Evidence alludes to time and contact with nature being important for physical or general health improvements. Contact and time in minutes are important variables to consider and are more essential for physical and general health improvements. This may be through greater physical activity or outdoor social contacts.
This is where green space can act as an opportunistic setting for physical and activity and social contacts. Someone can spend time in nature but not necessarily be engaged in it. However, if someone is engaged in nature connectedness activities then they are usually spending time in the natural environment. Green social prescribing activities are required to be nuanced in order to fully support the relationship between nature and wellbeing.
What are some examples of green social activities?
Green social prescribing activities that are open and accessible occur in natural and semi-natural environments. Activities that help you to tune into nature and engage through simple activities emerge as being related to happiness, feeling that life is worthwhile, and lower rates of ill-being. These can range from
- local walking groups
- park runs
- active travel (cycling and walking) and other green exercise
- community gardening projects
- green gyms
- forest bathing
- care farming
- arts and cultural activities
Findings from research that outline specific routes to nature connectedness indicate that activities which emphasise contact, emotion, meaning, compassion, and beauty are pathways for increasing nature connectedness. These type of activities may include simply smelling wildflowers and noticing the blossoms of spring with awe and wonder. Nature connectedness influences the way in which we respond to time spent in nature. As such, green prescriptions should be carefully designed and need to consider both connection and time factors when aiming to improve mental and physical health together.
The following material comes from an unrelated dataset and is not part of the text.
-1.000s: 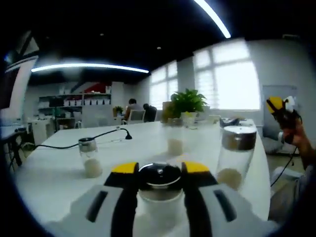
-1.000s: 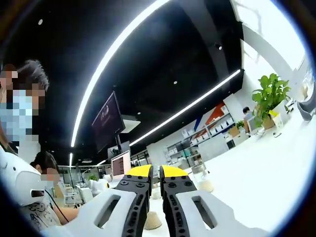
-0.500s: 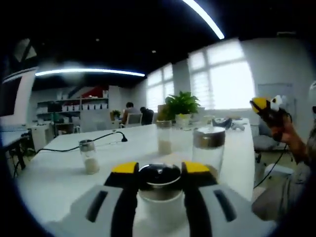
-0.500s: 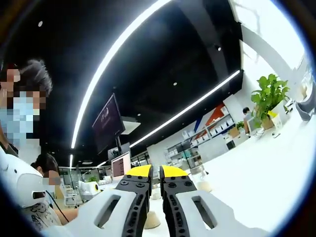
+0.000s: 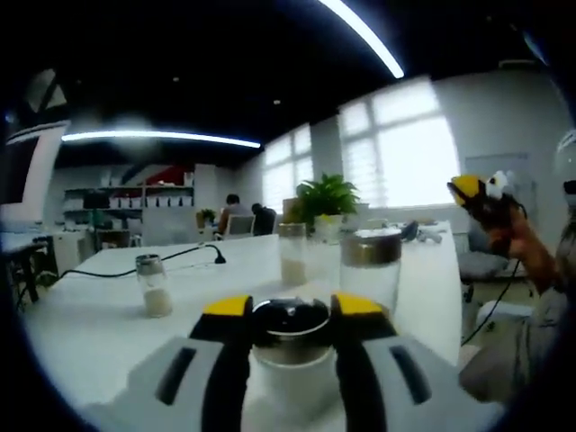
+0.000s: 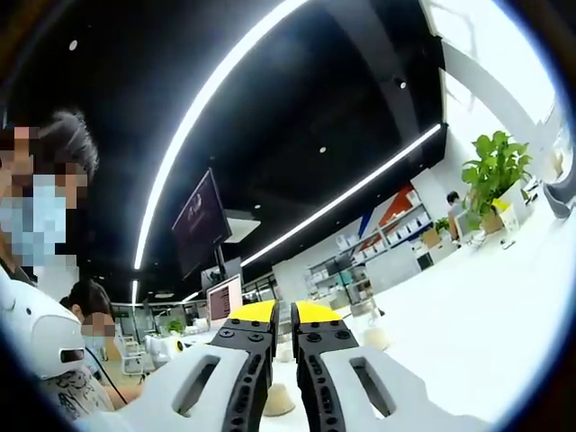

Activities that help you to tune into nature, for example, taking note of the good things in nature during an adapted natural walk can make significant improvements to mental health. This evidence supports the use of the Three Good Things in Nature approach for green social prescribing for improving mental wellbeing.
How can I access green social prescribed activities?
Social prescribing enables all local agencies to refer people to a Primary Care Link Worker who are social prescribers based in GP surgeries. Some Social Prescribing Link Workers are now also located at secondary health services, local authorities, or with anyone whose work brings them into contact with people. The pathway would include an initial visit to a GP who refers the individual to a social prescribing link worker where personal needs are assessed and prioritised, and then referral is made to community services via a direct or indirect route.
A link worker will work alongside people to get to know people’s strengths and assets and ultimately provide a non-judgemental service to support small changes that help improve quality of life, health, and wellbeing. This may include learning and skills acquisition, community employment support and activities such as green social prescribing, which develop and support a connection to the natural environment.
Who can use green social prescribing?
Green social prescribing can be accessed by any individual with mild to moderate mental health needs. Activities are embedded into communities and neighbourhoods for greater participation and accessibility.
Find out if your local NHS is participating in the roll out scheme
Overall green social prescribing can best be described as purposeful and engaging outdoor activities that are referred to in place of medical interventions. They help to remove some of the pressure from primary health care services. And they take place by tuning in to the natural environment, linking people together with the aim of improving and sustaining mental health through the connection to nature and wellbeing relationship.